**ACTIVITY:** Your task is to transcribe each record exactly and to omit every image.

(Stored records)

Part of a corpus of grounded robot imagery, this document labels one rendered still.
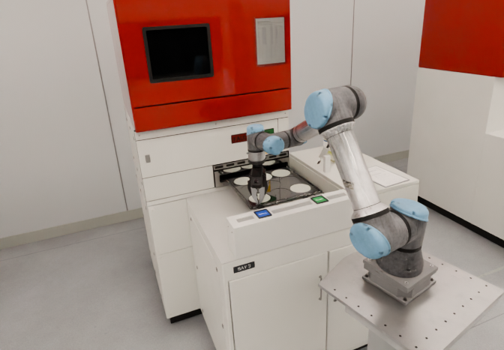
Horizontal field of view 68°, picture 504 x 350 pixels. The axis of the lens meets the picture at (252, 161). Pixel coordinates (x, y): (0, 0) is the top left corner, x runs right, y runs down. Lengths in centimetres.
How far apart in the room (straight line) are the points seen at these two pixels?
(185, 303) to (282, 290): 84
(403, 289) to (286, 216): 49
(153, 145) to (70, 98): 155
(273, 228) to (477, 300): 71
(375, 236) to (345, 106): 39
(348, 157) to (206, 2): 100
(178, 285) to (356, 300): 122
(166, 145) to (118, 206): 180
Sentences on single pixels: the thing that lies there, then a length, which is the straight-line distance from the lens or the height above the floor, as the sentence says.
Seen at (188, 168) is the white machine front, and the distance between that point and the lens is 196.
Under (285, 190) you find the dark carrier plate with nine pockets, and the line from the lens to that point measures 183.
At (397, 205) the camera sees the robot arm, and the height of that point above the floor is 113.
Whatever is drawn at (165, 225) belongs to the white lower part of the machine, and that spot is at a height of 69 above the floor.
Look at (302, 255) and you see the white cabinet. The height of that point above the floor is 75.
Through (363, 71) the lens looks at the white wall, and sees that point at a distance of 419.
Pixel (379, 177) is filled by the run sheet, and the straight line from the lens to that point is 183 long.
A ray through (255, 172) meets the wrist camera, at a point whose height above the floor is 107.
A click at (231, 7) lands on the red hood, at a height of 174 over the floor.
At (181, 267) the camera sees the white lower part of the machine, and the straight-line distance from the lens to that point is 222.
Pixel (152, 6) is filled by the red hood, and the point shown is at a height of 176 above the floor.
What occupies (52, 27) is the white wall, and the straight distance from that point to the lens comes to 329.
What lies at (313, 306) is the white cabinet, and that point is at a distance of 184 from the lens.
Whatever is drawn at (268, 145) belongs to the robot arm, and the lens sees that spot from 147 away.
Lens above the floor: 170
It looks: 21 degrees down
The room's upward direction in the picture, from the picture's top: 3 degrees counter-clockwise
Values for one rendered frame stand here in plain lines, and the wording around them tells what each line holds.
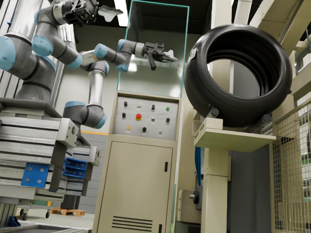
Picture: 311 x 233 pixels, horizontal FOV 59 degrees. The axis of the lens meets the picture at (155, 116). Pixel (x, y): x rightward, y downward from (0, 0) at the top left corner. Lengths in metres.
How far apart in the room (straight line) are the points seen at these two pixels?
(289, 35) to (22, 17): 1.52
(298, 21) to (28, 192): 1.72
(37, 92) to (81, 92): 10.98
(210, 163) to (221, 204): 0.25
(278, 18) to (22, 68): 1.57
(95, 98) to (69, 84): 10.69
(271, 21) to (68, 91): 10.91
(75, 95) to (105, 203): 10.30
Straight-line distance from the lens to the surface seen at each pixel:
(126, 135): 2.16
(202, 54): 1.58
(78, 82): 12.42
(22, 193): 1.27
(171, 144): 2.15
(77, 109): 1.70
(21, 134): 1.17
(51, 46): 1.14
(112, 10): 1.09
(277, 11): 2.00
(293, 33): 1.99
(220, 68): 2.05
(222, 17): 2.29
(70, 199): 7.95
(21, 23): 1.28
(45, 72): 1.26
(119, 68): 1.64
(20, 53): 1.20
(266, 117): 1.57
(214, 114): 1.49
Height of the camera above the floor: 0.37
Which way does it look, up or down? 19 degrees up
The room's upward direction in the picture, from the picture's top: 7 degrees clockwise
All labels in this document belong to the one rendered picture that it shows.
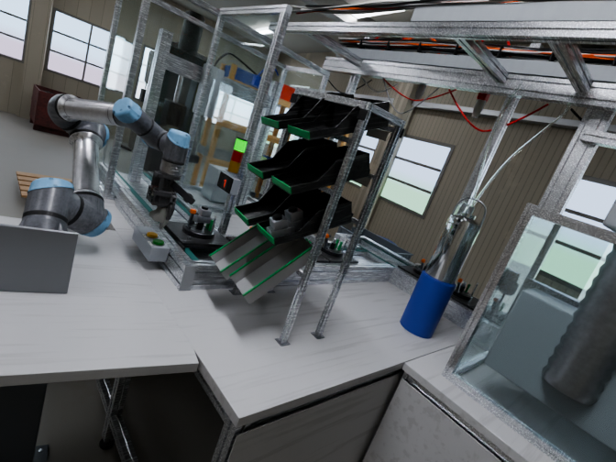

**TASK RESPONSE:**
Part of a corpus of grounded robot imagery, this document labels one rendered still.
Horizontal field of view 68°, picture 504 x 350 pixels. The axis of the lens meets the picture at (252, 161). Pixel coordinates (x, y): (0, 0) is the top left corner, x runs right, y runs down. Lengths in centimetres.
How far apart in the room (straight line) are the points seen at these two pixels?
(185, 303) to (282, 290): 84
(403, 289) to (286, 216): 49
(153, 145) to (70, 98): 155
(273, 228) to (477, 300): 71
(375, 236) to (345, 106): 39
(348, 157) to (206, 2): 100
(178, 285) to (356, 300): 122
(166, 145) to (118, 206): 180
Sentences on single pixels: the thing that lies there, then a length, which is the straight-line distance from the lens or the height above the floor, as the sentence says.
Seen at (188, 168) is the white machine front, and the distance between that point and the lens is 196.
Under (285, 190) you find the dark carrier plate with nine pockets, and the line from the lens to that point measures 183.
At (397, 205) the camera sees the robot arm, and the height of that point above the floor is 113.
Whatever is drawn at (165, 225) belongs to the white lower part of the machine, and that spot is at a height of 69 above the floor.
Look at (302, 255) and you see the white cabinet. The height of that point above the floor is 75.
Through (363, 71) the lens looks at the white wall, and sees that point at a distance of 419.
Pixel (379, 177) is filled by the run sheet, and the straight line from the lens to that point is 183 long.
A ray through (255, 172) meets the wrist camera, at a point whose height above the floor is 107.
A click at (231, 7) lands on the red hood, at a height of 174 over the floor.
At (181, 267) the camera sees the white lower part of the machine, and the straight-line distance from the lens to that point is 222.
Pixel (152, 6) is filled by the red hood, and the point shown is at a height of 176 above the floor.
What occupies (52, 27) is the white wall, and the straight distance from that point to the lens comes to 329.
What lies at (313, 306) is the white cabinet, and that point is at a distance of 184 from the lens.
Whatever is drawn at (268, 145) belongs to the robot arm, and the lens sees that spot from 147 away.
Lens above the floor: 170
It looks: 21 degrees down
The room's upward direction in the picture, from the picture's top: 3 degrees counter-clockwise
Values for one rendered frame stand here in plain lines, and the wording around them tells what each line holds.
Picture: 311 x 233 pixels, horizontal FOV 59 degrees. The axis of the lens meets the picture at (155, 116). Pixel (x, y): x rightward, y downward from (0, 0) at the top left corner. Lengths in metres.
How far apart in the room (straight line) are the points seen at these two pixels?
(289, 35) to (22, 17): 1.52
(298, 21) to (28, 192): 1.72
(37, 92) to (81, 92): 10.98
(210, 163) to (221, 204): 0.25
(278, 18) to (22, 68): 1.57
(95, 98) to (69, 84): 10.69
(271, 21) to (68, 91): 10.91
(75, 95) to (105, 203): 10.30
Straight-line distance from the lens to the surface seen at each pixel:
(126, 135): 2.16
(202, 54): 1.58
(78, 82): 12.42
(22, 193): 1.27
(171, 144): 2.15
(77, 109): 1.70
(21, 134): 1.17
(51, 46): 1.14
(112, 10): 1.09
(277, 11): 2.00
(293, 33): 1.99
(220, 68): 2.05
(222, 17): 2.29
(70, 199): 7.95
(21, 23): 1.28
(45, 72): 1.26
(119, 68): 1.64
(20, 53): 1.20
(266, 117): 1.57
(214, 114): 1.49
Height of the camera above the floor: 0.37
Which way does it look, up or down? 19 degrees up
The room's upward direction in the picture, from the picture's top: 7 degrees clockwise
All labels in this document belong to the one rendered picture that it shows.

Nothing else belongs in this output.